On the one hand, then, man is regarded as a majestic and exalted being. And yet, on the other, we are confronted by the radical pessimism of Kohelet: “For that which befalls the sons of men befalls beasts; even one thing befalls them; as the one dies, so dies the other; yea, they have all one breath; so that man’s pre-eminence over the beast is naught, for all is vanity.” For devotees of biblical criticism, it would of course be easy to dismiss this apparent contradiction on historical grounds, to regard the conflicting statements as the contrasting expressions of individual personalities or the Zeitgeist of different periods. Not only easy, however, but facile. The Rabbis, in any event, thought otherwise. They insisted on incorporating both attitudes in adjacent passages of one of the oldest and most august of our standard prayers, the ne‘ilahrecited at the end of Yom Kippur:

What are we? What is our life? What is our goodness? What our virtue? What our help? What our strength, what our might? What can we say to Thee, Lord our G-d and G-d of our fathers? Indeed, all the heroes are as nothing in Thy sight, the men of renown as though they never existed, the wise as without knowledge, the intelligent as without insight. For the multitude of their actions is empty and the days of their life vanity in Thy sight; and man’s pre-eminence over the beast is naught, for all is vanity.

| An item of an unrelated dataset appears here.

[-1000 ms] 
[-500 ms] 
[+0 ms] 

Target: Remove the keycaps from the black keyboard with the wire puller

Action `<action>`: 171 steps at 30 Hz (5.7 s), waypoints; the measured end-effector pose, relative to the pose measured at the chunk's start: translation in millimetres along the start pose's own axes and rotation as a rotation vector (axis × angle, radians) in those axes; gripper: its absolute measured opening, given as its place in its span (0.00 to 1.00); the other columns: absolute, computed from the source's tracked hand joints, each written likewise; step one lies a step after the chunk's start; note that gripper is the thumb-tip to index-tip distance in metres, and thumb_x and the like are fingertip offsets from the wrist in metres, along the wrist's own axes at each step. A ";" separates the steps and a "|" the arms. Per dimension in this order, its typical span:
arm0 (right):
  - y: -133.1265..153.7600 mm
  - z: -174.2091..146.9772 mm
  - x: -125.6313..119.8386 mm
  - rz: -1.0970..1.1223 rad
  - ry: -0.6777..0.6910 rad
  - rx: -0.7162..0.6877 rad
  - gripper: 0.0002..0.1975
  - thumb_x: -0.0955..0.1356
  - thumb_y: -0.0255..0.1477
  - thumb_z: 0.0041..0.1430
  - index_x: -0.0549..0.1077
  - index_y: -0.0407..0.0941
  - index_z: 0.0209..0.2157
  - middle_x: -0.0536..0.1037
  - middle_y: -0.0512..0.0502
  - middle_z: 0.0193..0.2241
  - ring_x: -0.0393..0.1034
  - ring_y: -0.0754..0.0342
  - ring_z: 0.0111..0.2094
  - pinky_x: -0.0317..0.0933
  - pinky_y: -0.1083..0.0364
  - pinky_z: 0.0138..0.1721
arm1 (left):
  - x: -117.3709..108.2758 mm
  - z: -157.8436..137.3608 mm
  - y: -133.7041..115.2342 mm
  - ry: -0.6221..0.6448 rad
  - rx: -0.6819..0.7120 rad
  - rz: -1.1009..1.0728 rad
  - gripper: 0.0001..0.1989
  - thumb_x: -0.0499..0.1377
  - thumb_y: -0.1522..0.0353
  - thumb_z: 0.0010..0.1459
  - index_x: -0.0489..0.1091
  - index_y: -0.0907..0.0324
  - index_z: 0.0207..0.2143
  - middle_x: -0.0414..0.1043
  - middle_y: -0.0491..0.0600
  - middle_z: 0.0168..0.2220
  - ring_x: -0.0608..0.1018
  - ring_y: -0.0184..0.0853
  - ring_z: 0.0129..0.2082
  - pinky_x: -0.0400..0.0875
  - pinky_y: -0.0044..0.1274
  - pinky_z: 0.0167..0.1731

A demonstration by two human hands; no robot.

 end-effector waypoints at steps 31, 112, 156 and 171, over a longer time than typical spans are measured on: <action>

Yet, from the first Thou didst single out man and acknowledged him [as worthy] to stand in Thy presence….

Rav Yehuda Amital (Jewish Values in a Changing World, pg. 195): There has been a tendency in recent years to idealize great rabbis, to the point of total disregard of their human feelings and weaknesses. The Torah presents the opposite approach: Every person has a human side, which must not be denied. Even the prophets had doubts and difficulties. The Torah recognizes that man lives in this world, and has no expectation that he behave as if he were living in an ideal and unreal universe.

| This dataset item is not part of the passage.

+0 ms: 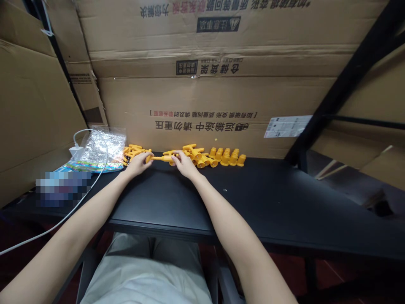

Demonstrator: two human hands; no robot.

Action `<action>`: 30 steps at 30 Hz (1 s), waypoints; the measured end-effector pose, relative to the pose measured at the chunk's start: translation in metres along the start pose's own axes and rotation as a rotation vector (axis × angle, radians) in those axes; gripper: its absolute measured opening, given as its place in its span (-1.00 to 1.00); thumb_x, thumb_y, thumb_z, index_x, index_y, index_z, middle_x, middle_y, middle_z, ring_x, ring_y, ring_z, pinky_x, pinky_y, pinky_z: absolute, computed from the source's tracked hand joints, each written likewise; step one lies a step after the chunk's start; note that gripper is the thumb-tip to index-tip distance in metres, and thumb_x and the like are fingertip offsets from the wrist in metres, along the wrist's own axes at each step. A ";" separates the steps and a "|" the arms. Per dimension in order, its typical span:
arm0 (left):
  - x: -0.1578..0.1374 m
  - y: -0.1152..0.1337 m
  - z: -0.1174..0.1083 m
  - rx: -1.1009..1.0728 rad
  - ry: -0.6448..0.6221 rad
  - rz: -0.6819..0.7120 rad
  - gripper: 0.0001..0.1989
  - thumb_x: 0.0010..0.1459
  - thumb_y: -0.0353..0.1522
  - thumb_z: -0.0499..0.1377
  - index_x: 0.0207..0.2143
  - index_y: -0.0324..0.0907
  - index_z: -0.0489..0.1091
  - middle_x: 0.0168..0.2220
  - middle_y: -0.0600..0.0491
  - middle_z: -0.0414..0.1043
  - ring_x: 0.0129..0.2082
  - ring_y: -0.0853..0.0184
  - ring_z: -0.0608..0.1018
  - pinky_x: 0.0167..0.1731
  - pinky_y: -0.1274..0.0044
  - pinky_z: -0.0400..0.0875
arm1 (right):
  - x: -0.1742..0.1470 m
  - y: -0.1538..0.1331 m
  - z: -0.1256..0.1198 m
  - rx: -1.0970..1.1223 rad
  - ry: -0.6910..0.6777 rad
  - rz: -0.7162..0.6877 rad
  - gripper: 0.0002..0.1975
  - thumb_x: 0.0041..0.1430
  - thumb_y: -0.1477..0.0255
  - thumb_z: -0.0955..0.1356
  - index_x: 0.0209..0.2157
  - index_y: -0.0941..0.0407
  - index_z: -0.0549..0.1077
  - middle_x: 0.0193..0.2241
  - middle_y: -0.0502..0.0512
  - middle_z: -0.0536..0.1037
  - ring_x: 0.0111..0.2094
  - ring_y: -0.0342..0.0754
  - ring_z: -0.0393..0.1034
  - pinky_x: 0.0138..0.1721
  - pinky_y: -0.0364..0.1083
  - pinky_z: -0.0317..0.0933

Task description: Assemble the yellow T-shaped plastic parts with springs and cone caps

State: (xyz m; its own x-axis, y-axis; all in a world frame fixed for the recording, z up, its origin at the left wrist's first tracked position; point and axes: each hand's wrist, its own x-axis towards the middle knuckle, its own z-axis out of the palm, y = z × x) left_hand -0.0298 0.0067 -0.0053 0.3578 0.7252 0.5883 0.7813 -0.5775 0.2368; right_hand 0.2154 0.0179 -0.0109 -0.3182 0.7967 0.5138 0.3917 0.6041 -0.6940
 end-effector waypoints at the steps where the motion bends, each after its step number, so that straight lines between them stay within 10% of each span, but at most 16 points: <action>1: 0.000 0.000 0.000 0.001 0.000 0.001 -0.81 0.18 -0.36 0.08 -0.16 -0.15 0.40 -0.31 0.05 0.47 -0.33 0.35 0.48 -0.22 0.52 0.36 | 0.001 0.002 0.001 0.033 0.009 0.034 -0.78 0.29 0.31 0.24 -0.09 0.11 0.32 -0.32 0.12 0.56 -0.39 -0.02 0.54 -0.15 0.08 0.39; 14: 0.000 0.005 -0.003 -0.006 0.048 0.007 -0.81 0.17 -0.39 0.10 -0.16 -0.17 0.41 -0.30 0.05 0.48 -0.35 0.38 0.48 -0.24 0.55 0.36 | 0.001 -0.005 -0.013 0.317 -0.101 0.172 -0.67 0.03 0.33 0.47 -0.25 0.09 0.30 -0.38 0.06 0.58 -0.43 -0.01 0.56 -0.18 0.09 0.45; 25: 0.001 0.015 -0.006 0.019 0.071 0.026 -0.81 0.15 -0.39 0.12 -0.16 -0.16 0.40 -0.24 0.04 0.50 -0.33 0.37 0.51 -0.24 0.55 0.37 | -0.002 -0.028 -0.011 0.321 -0.083 0.435 -0.49 0.20 -0.06 0.21 -0.46 0.13 0.32 -0.69 0.08 0.49 -0.80 -0.14 0.30 -0.82 -0.21 0.13; 30: 0.002 0.014 -0.006 0.008 0.076 0.003 -0.81 0.15 -0.40 0.12 -0.16 -0.16 0.39 -0.24 0.05 0.50 -0.32 0.37 0.51 -0.23 0.55 0.37 | -0.002 -0.027 -0.014 0.352 -0.084 0.385 -0.60 0.12 0.12 0.40 -0.17 0.12 0.37 -0.35 0.12 0.60 -0.65 -0.14 0.45 -0.68 -0.18 0.33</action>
State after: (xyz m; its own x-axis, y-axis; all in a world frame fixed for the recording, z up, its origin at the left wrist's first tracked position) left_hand -0.0214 -0.0025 0.0041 0.3203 0.6927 0.6462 0.7846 -0.5763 0.2288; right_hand 0.2177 0.0002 0.0139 -0.2821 0.9466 0.1562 0.1845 0.2133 -0.9594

Derashot haRan (#5): For a man has two orientations, an upper orientation and a lower one; when he reflects upon and perfects himself in the realm of intellect and cultivates good character, he breaks away from the terrestrial and rises upwards; and when he leaves the realm of intellect and inclines to the material, he descends downwards. This is intimated in the visions of our father Jacob in the dream of the ladder, (Bereishit 28:12): “And, behold, the angels of G-d ascending and descending on it.” It was revealed to him that that place was propitious for prophecy and that from it men could rise to perfect themselves, but that so long as they were alive it was impossible that this be a continuous, unbroken rising, but that, rather, they would rise so long as they occupied themselves with the needs of their souls and fall to the extent that they ceased from this to occupy themselves with the needs of their bodies. And the implication to be drawn from this was, as far as possible, to increase those things which abet rising and decrease those which compel falling.

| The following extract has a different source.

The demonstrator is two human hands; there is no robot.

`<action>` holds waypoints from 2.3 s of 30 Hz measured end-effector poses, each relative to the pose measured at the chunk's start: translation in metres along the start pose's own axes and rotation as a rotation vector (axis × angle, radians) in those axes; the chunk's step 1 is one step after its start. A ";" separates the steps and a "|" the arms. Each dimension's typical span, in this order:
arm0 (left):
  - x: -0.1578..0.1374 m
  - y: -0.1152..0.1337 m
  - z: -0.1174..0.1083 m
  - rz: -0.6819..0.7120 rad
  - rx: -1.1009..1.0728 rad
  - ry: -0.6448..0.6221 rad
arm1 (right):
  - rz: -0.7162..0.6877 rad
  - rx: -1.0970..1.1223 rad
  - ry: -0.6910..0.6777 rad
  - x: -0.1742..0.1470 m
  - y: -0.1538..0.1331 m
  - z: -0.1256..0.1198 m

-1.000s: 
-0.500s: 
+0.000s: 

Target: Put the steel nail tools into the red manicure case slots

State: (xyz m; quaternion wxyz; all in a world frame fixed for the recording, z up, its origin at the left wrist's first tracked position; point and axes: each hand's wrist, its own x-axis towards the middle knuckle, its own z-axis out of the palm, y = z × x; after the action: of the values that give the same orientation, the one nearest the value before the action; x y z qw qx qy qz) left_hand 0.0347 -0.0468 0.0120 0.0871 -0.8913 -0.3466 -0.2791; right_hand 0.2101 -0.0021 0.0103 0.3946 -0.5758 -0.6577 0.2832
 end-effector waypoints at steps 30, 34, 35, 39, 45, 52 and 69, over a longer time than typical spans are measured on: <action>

Questions for Discussion/Further Thought

  1. How does the gemara in Erachinin “Food for Thought” above connect to Rav Kook’s ideas?
  2. Much of modern society regards religion in general, and Orthodoxy Judaism in particular, as something aberrant and abnormal. Where do we differ with them and why are they wrong?
  3. Rav Kook writes that G-d does not expect people to totally transcend their physical nature. Where in the Torah or halacha do we find this expressed?
  4. Is it ironic that the Torah’s message about the normalcy of man’s spiritual side is derived from the generation of the Midbar? Why or why not?
  5. Where in halacha do we find the idea that one is only liable if they perform a prohibited act in an ordinary manner? Do you know anyone that has ever had to rely on this leniency in the context of hilchos shabbos?